TASK DESCRIPTION:
Exactly the lines from the start of the data through the line containing "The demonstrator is" should be output, with both ends kept and nothing added.

AVAILABLE DATA:
******

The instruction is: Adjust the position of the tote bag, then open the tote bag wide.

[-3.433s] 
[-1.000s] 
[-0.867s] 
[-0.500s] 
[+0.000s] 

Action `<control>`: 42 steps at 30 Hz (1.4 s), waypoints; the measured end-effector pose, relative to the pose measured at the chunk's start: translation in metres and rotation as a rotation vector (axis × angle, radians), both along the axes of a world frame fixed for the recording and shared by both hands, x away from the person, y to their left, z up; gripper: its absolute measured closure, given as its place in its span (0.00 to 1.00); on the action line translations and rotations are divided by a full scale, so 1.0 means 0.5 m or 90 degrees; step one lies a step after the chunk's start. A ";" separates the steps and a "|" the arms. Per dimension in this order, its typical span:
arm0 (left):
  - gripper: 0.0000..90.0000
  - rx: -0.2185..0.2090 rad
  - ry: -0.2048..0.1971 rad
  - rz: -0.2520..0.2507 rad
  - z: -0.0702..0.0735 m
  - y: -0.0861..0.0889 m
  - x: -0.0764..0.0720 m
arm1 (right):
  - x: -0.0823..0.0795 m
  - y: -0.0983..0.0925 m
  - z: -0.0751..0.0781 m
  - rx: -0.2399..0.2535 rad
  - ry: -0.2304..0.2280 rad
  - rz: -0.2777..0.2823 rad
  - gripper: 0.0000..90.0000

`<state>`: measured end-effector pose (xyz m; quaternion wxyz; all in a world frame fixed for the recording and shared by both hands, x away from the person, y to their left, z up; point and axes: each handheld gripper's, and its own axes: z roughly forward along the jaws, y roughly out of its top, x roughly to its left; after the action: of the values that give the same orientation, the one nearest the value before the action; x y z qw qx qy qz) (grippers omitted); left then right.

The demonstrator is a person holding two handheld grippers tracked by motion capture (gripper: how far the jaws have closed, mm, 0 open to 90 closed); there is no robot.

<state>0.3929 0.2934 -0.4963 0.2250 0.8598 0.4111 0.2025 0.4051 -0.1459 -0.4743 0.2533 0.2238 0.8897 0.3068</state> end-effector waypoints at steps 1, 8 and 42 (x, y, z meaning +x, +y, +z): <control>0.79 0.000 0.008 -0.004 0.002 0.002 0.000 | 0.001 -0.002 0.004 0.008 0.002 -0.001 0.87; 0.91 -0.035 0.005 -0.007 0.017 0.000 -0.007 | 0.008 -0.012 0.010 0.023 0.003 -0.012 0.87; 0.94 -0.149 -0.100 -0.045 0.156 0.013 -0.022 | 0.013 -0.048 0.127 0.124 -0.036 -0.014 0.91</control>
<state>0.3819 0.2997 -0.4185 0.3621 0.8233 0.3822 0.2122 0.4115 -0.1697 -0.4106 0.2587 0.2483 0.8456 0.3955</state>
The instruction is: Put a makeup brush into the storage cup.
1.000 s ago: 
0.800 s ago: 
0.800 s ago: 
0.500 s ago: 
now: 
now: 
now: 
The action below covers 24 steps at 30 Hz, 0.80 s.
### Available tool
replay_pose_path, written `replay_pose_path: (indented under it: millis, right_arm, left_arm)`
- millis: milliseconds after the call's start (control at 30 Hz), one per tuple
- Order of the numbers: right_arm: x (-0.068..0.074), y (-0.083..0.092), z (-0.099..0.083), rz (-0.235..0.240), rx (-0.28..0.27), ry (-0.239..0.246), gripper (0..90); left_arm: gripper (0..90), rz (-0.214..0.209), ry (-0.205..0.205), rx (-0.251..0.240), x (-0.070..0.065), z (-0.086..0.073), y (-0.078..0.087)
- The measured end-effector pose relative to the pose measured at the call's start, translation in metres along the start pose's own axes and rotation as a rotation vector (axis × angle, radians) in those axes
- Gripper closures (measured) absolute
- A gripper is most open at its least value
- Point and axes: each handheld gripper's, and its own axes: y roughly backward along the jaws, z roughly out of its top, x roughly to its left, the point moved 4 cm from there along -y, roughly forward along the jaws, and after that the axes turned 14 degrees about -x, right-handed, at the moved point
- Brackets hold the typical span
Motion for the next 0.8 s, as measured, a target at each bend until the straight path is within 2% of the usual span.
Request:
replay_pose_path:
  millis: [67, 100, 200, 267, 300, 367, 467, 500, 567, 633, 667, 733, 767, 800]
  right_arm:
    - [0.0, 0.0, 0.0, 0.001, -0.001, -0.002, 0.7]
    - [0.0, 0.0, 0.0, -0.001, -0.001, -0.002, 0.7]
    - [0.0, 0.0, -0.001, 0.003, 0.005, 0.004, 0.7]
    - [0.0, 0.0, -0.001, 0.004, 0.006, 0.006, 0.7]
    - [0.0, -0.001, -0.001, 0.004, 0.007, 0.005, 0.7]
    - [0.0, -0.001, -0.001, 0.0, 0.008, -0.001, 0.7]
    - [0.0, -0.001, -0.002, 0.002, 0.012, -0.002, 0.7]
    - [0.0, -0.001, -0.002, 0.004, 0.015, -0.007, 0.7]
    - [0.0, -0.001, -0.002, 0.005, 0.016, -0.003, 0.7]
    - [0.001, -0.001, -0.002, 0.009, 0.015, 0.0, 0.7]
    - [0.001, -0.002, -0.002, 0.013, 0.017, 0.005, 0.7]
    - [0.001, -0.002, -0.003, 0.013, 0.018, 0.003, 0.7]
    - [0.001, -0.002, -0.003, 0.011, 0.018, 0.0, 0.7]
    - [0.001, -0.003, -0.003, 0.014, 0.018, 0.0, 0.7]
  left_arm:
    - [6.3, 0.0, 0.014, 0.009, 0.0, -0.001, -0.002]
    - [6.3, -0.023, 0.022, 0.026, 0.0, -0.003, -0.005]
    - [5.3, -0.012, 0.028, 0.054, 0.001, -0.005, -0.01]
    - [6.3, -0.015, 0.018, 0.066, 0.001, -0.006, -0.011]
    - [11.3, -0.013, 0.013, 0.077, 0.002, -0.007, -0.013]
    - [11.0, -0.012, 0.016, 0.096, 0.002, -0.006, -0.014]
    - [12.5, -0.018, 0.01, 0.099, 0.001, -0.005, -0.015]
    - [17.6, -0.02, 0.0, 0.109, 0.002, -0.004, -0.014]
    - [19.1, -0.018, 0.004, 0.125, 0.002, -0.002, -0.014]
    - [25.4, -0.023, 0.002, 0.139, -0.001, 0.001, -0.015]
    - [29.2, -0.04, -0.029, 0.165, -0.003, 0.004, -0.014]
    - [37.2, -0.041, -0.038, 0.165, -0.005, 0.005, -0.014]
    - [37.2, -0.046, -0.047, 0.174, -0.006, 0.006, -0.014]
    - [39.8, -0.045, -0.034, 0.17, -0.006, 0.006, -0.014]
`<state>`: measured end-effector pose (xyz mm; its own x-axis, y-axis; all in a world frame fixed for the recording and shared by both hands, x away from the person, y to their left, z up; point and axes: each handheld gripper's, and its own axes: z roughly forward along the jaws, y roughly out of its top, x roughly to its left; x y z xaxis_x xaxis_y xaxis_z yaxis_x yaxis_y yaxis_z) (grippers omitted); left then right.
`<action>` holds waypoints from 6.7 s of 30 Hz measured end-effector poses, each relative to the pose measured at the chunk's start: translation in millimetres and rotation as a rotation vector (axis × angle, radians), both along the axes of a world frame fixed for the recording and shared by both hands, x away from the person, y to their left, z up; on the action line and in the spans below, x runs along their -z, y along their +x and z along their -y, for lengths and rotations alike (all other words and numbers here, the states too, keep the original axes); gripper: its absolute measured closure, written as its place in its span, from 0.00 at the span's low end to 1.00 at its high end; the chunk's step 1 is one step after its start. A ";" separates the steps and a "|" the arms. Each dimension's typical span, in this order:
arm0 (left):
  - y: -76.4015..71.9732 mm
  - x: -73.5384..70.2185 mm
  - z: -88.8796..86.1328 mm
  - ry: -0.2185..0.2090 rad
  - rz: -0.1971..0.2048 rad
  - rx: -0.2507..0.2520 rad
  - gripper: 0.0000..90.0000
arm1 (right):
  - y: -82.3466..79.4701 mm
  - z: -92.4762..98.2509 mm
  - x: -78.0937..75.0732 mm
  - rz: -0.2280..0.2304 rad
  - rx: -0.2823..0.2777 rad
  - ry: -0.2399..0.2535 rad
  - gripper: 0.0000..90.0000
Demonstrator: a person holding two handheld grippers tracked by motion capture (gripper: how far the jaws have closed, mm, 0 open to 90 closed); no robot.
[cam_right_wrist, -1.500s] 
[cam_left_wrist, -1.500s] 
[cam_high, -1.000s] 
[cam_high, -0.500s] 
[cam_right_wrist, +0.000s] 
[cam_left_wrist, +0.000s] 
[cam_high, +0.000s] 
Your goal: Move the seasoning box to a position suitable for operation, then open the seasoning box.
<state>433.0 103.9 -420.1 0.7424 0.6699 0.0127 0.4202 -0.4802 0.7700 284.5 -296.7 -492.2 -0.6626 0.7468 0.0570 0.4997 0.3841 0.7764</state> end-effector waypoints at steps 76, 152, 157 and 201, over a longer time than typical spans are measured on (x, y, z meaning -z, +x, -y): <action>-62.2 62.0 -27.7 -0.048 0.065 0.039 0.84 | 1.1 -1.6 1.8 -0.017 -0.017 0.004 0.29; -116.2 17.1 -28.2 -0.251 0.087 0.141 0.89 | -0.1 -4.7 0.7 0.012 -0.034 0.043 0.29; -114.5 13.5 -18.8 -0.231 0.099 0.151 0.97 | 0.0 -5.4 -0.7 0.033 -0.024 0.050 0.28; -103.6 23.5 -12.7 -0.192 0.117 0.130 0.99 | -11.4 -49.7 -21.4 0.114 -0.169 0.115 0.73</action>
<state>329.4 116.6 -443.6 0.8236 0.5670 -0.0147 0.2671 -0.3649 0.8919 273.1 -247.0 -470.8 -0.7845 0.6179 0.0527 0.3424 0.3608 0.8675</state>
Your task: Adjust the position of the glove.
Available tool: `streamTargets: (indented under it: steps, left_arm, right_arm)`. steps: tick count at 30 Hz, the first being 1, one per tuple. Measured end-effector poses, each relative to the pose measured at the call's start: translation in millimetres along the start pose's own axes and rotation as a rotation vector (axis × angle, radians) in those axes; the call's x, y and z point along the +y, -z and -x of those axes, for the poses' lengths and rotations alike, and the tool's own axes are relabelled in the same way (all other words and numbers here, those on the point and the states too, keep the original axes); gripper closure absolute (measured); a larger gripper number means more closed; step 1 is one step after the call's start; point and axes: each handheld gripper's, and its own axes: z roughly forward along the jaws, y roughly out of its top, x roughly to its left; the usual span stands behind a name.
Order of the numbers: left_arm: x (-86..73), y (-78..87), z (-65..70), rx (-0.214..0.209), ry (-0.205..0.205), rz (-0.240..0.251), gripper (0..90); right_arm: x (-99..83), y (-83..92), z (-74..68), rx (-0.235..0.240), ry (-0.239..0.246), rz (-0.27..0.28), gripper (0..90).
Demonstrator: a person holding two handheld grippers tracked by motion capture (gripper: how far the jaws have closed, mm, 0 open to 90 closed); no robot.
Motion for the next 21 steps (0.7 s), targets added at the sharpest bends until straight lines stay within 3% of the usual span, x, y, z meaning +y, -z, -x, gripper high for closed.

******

RESULT:
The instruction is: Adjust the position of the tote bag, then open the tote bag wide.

[-3.433s] 
[-1.000s] 
[-0.867s] 
[-0.500s] 
[+0.000s] 

Action `<control>`: 42 steps at 30 Hz (1.4 s), waypoints; the measured end-effector pose, relative to the pose measured at the chunk's start: translation in metres and rotation as a rotation vector (axis × angle, radians), both along the axes of a world frame fixed for the recording and shared by both hands, x away from the person, y to their left, z up; gripper: its absolute measured closure, given as its place in its span (0.00 to 1.00); on the action line translations and rotations are divided by a full scale, so 1.0 means 0.5 m or 90 degrees; step one lies a step after the chunk's start. A ";" separates the steps and a "|" the arms. Per dimension in this order, its typical span:
arm0 (left):
  - gripper: 0.0000..90.0000
  - rx: -0.2185..0.2090 rad
  - ry: -0.2048..0.1971 rad
  - rz: -0.2520..0.2507 rad
  - z: -0.0702..0.0735 m
  - y: -0.0861..0.0889 m
  - x: -0.0764..0.0720 m
arm1 (right):
  - x: -0.0823..0.0795 m
  - y: -0.0983..0.0925 m
  - z: -0.0751..0.0781 m
  - rx: -0.2399..0.2535 rad
  - ry: -0.2304..0.2280 rad
  - rz: -0.2777..0.2823 rad
  - gripper: 0.0000..90.0000

`<state>`: measured end-effector pose (xyz m; quaternion wxyz; all in a world frame fixed for the recording and shared by both hands, x away from the person, y to their left, z up; point and axes: each handheld gripper's, and its own axes: z roughly forward along the jaws, y roughly out of its top, x roughly to its left; after the action: of the values that give the same orientation, the one nearest the value before the action; x y z qw qx qy qz) (grippers omitted); left then right.

The demonstrator is a person holding two handheld grippers tracked by motion capture (gripper: how far the jaws have closed, mm, 0 open to 90 closed); there is no robot.

No additional work is needed on this exercise.